Assignment -
Only a number is wanted here: how many lines in the records below contain the string "person".

-- Excerpted records follows --

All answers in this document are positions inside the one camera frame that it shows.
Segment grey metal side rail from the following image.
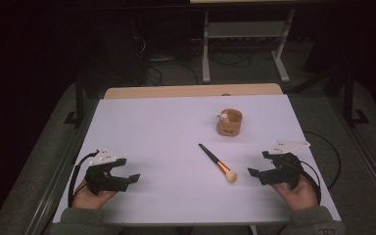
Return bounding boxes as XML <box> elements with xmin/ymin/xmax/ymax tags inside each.
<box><xmin>23</xmin><ymin>97</ymin><xmax>102</xmax><ymax>235</ymax></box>
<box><xmin>326</xmin><ymin>96</ymin><xmax>376</xmax><ymax>212</ymax></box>

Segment white metal table frame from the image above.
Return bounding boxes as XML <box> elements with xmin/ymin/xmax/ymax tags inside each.
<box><xmin>201</xmin><ymin>8</ymin><xmax>297</xmax><ymax>84</ymax></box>

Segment person's left hand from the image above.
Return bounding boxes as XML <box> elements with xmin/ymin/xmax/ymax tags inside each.
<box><xmin>71</xmin><ymin>187</ymin><xmax>118</xmax><ymax>211</ymax></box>

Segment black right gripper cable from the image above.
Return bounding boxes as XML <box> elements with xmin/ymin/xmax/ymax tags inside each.
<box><xmin>300</xmin><ymin>130</ymin><xmax>342</xmax><ymax>206</ymax></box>

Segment black floor cables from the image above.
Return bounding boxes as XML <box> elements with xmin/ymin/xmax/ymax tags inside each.
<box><xmin>130</xmin><ymin>18</ymin><xmax>253</xmax><ymax>86</ymax></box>

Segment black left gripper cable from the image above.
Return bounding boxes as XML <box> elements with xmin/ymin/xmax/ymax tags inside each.
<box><xmin>67</xmin><ymin>150</ymin><xmax>100</xmax><ymax>209</ymax></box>

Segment white table mat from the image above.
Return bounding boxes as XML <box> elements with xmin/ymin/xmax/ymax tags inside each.
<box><xmin>52</xmin><ymin>94</ymin><xmax>342</xmax><ymax>227</ymax></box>

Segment black metal stand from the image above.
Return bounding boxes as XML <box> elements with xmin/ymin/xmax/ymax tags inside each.
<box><xmin>64</xmin><ymin>72</ymin><xmax>86</xmax><ymax>128</ymax></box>
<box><xmin>342</xmin><ymin>68</ymin><xmax>370</xmax><ymax>127</ymax></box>

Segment person's right hand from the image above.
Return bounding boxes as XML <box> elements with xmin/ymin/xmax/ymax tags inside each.
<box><xmin>271</xmin><ymin>175</ymin><xmax>319</xmax><ymax>212</ymax></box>

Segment wooden cup with bear figure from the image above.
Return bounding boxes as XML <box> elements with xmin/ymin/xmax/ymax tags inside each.
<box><xmin>215</xmin><ymin>108</ymin><xmax>244</xmax><ymax>137</ymax></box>

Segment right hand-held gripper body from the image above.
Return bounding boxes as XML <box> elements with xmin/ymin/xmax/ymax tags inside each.
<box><xmin>268</xmin><ymin>139</ymin><xmax>305</xmax><ymax>191</ymax></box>

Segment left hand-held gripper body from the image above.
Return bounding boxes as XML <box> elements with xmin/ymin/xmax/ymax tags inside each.
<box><xmin>84</xmin><ymin>145</ymin><xmax>129</xmax><ymax>197</ymax></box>

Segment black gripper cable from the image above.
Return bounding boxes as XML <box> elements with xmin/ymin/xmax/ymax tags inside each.
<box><xmin>300</xmin><ymin>130</ymin><xmax>342</xmax><ymax>206</ymax></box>
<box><xmin>67</xmin><ymin>150</ymin><xmax>100</xmax><ymax>209</ymax></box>

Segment black makeup brush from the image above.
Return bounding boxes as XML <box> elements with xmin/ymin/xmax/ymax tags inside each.
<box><xmin>198</xmin><ymin>143</ymin><xmax>238</xmax><ymax>184</ymax></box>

-- Excerpted records concluded --

Solution to the problem -
2